Hubo un tiempo en que estudié periodismo para darle entidad a la palabra. Pensaba que la filología se hallaba desnuda sin un sentido o dirección hacia el que dirigirla. Nunca pensé en términos políticos o ideológicos, sí en cierto contexto crítico en el que las palabras pudieran ponerse al servicio del débil (entonces los kurdos me parecían más desamparados incluso que los palestinos –y así siguen, en silencio, salvo por el horror que estamos viviendo los últimos meses–). Eran tiempos en los que me hacía ilusión oponerme a las tesis de Fukuyama en la facultad y en los que pensaba que la caída del Muro podría reinventar la geopolítica. Eran los estertores del siglo xx, por usar una expresión tópica. Debí haber pensado entonces que de unos ronquidos agónicos no podría salir nada bueno.
Yo me incorporaba al mundo laboral de la mano de la escritura en prensa y las clases en el aula. Ambos púlpitos eran, todavía entonces, suficientemente óptimos para intentar orientar sobre lo que yo pensaba que debía ser el sentido de una sociedad. Actualmente esos dos ámbitos no sólo están devaluados, sino que nadie al otro lado sabe qué hacer con los mensajes que le llegan. La prensa ya no existe, al menos entendida como fue definida durante trescientos años; las aulas están en decadencia desde que los alumnos atienden al móvil y los docentes se rinden abalanzándose con avidez sobre la inteligencia artificial. Ilusos todos nadando en el panem et circenses, olvidaron aquel adagio con el que Le Monde Diplomatique parecía erigirse en pastor de las nuevas conciencias intelectuales: s’informer fatigue, informarse cuesta.

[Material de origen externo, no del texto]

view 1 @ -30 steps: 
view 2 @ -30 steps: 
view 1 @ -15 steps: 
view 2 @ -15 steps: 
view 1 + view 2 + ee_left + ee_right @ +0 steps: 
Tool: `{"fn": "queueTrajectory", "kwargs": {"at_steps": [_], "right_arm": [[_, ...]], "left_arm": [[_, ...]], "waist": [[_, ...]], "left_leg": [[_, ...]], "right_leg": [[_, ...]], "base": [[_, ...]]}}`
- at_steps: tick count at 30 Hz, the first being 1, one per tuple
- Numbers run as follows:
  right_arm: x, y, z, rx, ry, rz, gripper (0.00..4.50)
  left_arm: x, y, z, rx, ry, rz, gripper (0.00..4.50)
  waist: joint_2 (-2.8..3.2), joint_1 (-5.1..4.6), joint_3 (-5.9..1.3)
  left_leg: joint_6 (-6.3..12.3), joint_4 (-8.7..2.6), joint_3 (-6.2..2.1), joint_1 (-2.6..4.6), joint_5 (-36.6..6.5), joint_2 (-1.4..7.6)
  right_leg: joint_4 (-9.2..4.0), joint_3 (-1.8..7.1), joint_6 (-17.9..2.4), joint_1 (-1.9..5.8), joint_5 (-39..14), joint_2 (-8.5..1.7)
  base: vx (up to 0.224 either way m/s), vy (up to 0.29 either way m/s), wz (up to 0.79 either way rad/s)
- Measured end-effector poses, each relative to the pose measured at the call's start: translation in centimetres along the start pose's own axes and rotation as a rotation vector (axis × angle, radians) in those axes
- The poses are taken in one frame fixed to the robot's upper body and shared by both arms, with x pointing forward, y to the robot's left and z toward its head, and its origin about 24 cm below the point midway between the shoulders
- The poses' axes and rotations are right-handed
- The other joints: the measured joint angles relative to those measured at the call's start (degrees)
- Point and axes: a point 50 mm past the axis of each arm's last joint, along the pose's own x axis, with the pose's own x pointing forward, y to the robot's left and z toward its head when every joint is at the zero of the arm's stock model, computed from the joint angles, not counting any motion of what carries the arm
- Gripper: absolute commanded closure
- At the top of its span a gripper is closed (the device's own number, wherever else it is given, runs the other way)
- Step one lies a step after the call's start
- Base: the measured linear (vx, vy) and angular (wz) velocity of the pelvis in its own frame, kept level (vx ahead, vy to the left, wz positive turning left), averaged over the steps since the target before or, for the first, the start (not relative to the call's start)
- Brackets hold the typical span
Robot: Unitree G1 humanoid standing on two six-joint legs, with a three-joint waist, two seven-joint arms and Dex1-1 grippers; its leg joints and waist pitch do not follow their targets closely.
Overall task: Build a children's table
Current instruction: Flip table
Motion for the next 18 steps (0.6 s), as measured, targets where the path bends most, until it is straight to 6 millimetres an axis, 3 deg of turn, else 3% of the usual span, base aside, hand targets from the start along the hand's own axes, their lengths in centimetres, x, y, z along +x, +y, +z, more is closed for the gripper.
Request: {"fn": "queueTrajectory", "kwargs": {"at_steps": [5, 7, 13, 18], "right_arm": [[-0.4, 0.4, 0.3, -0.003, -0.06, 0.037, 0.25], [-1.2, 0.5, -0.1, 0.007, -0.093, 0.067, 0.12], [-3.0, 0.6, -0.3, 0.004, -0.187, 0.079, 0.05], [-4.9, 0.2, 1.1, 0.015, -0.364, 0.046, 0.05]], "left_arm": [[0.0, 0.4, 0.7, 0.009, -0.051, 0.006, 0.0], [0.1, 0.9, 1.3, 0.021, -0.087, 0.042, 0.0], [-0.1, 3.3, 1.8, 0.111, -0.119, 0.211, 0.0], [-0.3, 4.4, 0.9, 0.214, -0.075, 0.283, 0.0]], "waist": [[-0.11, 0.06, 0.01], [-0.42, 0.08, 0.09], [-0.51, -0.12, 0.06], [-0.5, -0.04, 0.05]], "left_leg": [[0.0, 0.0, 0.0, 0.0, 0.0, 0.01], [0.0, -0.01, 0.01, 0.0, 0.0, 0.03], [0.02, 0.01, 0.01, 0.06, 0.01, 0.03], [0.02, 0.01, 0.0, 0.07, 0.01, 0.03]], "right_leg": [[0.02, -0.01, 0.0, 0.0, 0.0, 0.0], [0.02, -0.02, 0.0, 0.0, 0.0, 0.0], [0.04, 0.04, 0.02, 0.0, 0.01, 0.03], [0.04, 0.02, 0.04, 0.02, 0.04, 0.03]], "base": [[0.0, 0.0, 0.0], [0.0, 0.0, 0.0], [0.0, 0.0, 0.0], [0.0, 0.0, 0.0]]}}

Hubo un tiempo en que estudié periodismo para darle importancia a la palabra. Hoy me basta la poesía para vestirla, para ser crítica y defenderme del mundo hostil y poder sostener fija la mirada frente al paso del tiempo y sus desaires. Quiero creer que se trata de algo conquistado con consciencia y decisión. Pero un no sé qué a mi alrededor me dice que se trata de algo más que de un síntoma de la edad, y que podría no ser sino un modo de asumir aquello que no he podido cambiar –mi generación, en realidad– a lo largo de estos años: las relaciones internacionales, la sociología, la opinión pública,… por decirlo utilizando nombres de asignaturas de los antiguos planes de Comunicación.

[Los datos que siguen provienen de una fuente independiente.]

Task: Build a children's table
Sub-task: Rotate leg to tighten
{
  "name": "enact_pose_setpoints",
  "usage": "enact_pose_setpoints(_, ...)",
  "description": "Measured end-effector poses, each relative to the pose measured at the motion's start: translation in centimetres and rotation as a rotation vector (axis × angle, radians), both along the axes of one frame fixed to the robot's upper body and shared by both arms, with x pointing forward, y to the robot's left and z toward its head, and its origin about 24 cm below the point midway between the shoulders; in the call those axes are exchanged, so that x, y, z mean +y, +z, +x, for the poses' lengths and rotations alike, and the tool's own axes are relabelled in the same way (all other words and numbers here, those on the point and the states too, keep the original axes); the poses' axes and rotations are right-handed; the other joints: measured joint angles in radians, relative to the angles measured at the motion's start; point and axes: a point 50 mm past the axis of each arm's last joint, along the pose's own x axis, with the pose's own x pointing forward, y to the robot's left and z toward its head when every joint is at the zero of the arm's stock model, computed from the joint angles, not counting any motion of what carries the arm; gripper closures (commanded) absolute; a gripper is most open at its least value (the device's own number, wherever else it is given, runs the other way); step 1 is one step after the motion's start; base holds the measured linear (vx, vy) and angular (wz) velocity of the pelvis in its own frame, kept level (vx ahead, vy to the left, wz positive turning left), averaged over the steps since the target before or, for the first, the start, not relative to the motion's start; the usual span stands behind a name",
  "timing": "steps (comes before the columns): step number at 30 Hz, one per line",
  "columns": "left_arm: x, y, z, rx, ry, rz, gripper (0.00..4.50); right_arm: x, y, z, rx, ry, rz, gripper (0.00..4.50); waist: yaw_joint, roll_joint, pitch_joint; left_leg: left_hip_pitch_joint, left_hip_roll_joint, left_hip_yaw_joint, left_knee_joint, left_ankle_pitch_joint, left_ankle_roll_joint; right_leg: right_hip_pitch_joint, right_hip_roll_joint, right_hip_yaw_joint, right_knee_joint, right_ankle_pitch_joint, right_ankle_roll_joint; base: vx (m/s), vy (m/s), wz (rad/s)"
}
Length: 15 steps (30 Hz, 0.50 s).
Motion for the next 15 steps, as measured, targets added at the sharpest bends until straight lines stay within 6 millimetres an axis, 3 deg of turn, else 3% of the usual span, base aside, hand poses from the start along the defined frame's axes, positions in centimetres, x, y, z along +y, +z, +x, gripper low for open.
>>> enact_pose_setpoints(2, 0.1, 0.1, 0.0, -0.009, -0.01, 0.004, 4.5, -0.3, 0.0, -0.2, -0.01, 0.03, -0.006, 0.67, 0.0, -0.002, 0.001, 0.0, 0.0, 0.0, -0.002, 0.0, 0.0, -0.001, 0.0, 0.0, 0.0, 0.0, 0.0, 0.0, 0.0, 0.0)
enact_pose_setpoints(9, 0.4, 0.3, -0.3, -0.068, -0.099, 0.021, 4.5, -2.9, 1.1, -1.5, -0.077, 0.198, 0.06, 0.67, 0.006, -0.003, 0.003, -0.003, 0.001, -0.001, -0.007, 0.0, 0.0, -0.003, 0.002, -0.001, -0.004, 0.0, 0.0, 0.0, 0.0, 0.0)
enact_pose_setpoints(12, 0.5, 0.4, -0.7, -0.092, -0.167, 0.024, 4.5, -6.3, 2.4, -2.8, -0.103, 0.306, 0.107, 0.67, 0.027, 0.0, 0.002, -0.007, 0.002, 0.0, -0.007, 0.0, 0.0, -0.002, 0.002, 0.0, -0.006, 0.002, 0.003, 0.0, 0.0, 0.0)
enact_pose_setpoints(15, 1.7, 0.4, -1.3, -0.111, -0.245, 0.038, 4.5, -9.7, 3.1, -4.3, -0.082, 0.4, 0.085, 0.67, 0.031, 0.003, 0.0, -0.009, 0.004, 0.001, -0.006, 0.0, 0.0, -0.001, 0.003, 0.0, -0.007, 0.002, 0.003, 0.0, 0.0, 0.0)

La pandemia de hace ya un lustro segó las semillas que comenzaban a brotar de una generación ecológica que por fin parecía alimentarse directamente de las fuentes de la Petra Kelly de los 80. Ni Netanyahu ni Trump ni Sánchez ni Putin pensé jamás que fueran a tocar (y desacompasadamente, como sólo puede hacerlo una orquesta formada y dirigida por tales egos) la banda sonora de este nuevo milenio en que nos desgobiernan. Tras ellos cada uno con sus consignas, sus obediencias, sus intereses, ni hasta arriba de marihuana sonaba así un concierto en los 80.
Sigo fiel a los versos de Celaya y maldigo la poesía…, pero he hallado finalmente mi lugar en “Palabras para Julia”, quizás porque he aprendido que estar cerca del fuego nos hace formar parte de su incendio, y porque lo último que José Agustín Goytisolo quería para su hija era eso, hacer de su vida un incendio.